Dünya çapında genç girişimcilerin yarattıkları ve bugünün özellikle teknoloji alanıdaki devleri arasında yer alan birçok örnek şirket düşünebiliriz.

Eminim şu anda sizin de aklınızdan Google bir şekilde geçmiştir.

Özellikle internet alanındaki web girişimlerine baktığımızda genç beyinlerin bireysel çabaları ile bir noktaya getirdikleri çalışmalarının, belirli bir aşamadan sonra aldıkları destekler ile güçlendiğini ve kurumsal yapıya geçtiklerini görebilirsiniz.

Kişisel girişimler olarak başlayan sonra üst düzey yönetim kadrosuna sahip olarak çalışmalarını farklı boyutlara taşıyan şirketlerin ilk yıllarında mutlaka profesyonel yöneticiler ile girişim sahipleri arasında çatışmalar olacaktır.

Bunun önüne geçebilmek için ya liderlik özelliklerine sahip profesyonellerin ya da kurumsal yönetime inanan girişim sahiplerinin olması gerekecektir.

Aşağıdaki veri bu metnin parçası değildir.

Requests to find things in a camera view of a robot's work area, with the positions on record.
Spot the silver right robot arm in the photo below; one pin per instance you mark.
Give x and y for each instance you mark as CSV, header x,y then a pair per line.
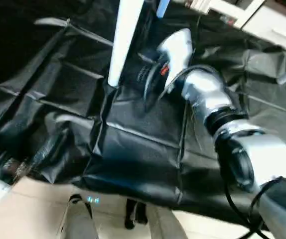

Aksi takdirde kurumsallaşma aşamasında olan girişim yara alacak ve vizyonundan sapacaktır.

Geçtiğimiz günlerde dünya çapında en çok okunan bloglar arasında yer alan TechCrunch'ın artık bir CEO'ya sahip olduğunu öğrendik.

Bırakın ülkemizi, dünya çapında böyle bir oluşum bugüne kadar görülmemişti.

Elbette blog network'leri ve bu şirketlerin CEO'ları bulunuyordu (örnek: Weblogs Inc.) ancak TechCrunch'daki durum biraz farklıydı.

Çünkü yaklaşık 1 yıl içinde bugünkü seviyesini yakalayarak yıllık bir milyon dolara yakın gelir elde etmeyi başaran TechCrunch'ın hem editörü, hem sahibi, hem yöneticisi Michael Arrington'dan başkası değildi.

Önümüzdeki Haziran ayında ikinci yılını dolduracak olan TechCrunch bu süre içinde farklı ülkelerde ve farklı dillerdeki versiyonlarını yayına almasının yanında, içinde bulunduğu sektöre özel iş ilanlarının da yer aldığı bir servis hayata geçirdi.

Kısacası kişisel bir hobi olarak başlayan blogu, Micheal'a kısa sürede servet kazandırarak küçük çaplı bir medya şirketi oluşturmasına olanak tanıdı.

Bu başarıların üstüne Micheal, Fox Interactive Media'da üst düzey yönetici olarak görev yapmakta olan Heather HardeTechCrunch'ın CEO'su olarak transfer ederek kendisinin dahi üstünde olan bir pozisyona getirdi.

Yazımın girişinde de belirttiğim gibi dünyada özellikle teknoloji ve internet şirketlerinde gördüğümüz bu durum artık bloglar için de büyüme ile gelen kurumsallaşma ihtiyacının gerekliliğini bizlere ispatlıyor.

Peki, kişisel çabalarla bir noktaya getirilen girişimleri bir profesyonelin ellerine bırakırken hatta tamamen onun yönetimine verdikten sonra nelerle karşılaşılabilir?

İşte bu noktada çatışmalar ile birlikte oluşan şirket içi kaos ve negatif sinerji başarı grafiklerini aşağılara yönlendirebilir.

Önemli olan şirketin yönetimini almış olan profesyonelin liderlik vasıfları ve yönetim becerileridir.

Bu konuda güzel bir örnek teşkil etmesi açısından Google'ın yaratıcılarından Larry Page ile şirketin CEO'su Eric Schmidt arasında 2002 yılında geçen diyalog eminim hoşunuza gidecektir.


Özetle konuşma metni şu şekilde:
Eric Schmidt: "MIS sistemimiz düzgün çalışmıyordu, finansal sistemimizin düzeltilmesi gerekiyordu, kısacası şirketin bir yapıya ve listelemeye ihtiyacı vardı..."
Larry Page: "Hayır, hayır bu doğru değil...!"
Eric Schmidt: "Tamam, tamam sizin stratejileriniz de fena değildi, bugüne kadar iyi gitti..."
Bireysel girişimler için kurumsallaşma büyüme hedeflerinin karşılanabilmesi için gerekli olduğu kadar belki de o döneme kadar alınmış en büyük risk olabilir.

Riski ortadan kaldırmak ise üst düzey yöneticilerin becerilerine bağlıdır.